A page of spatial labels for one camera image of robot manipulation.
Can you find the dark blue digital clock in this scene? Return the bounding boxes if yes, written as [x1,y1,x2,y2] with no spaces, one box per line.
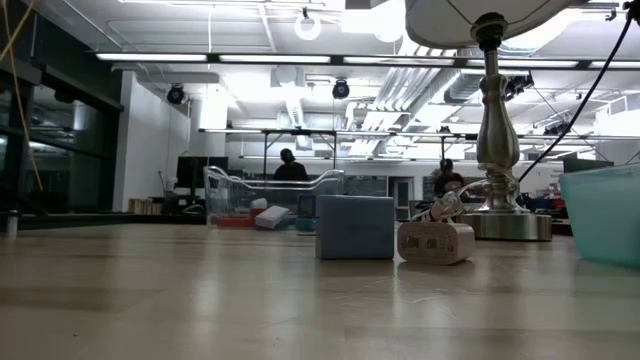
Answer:
[297,194,318,219]

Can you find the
# # #
→ **WHAT TO WORK ON**
Go through the data and show every line where "find" occurs.

→ **ANSWER TO THE EXERCISE**
Can you find the dark blue digital clock in this scene? Return the bounding boxes if yes, written as [x1,y1,x2,y2] with no spaces, one box per line.
Can you find the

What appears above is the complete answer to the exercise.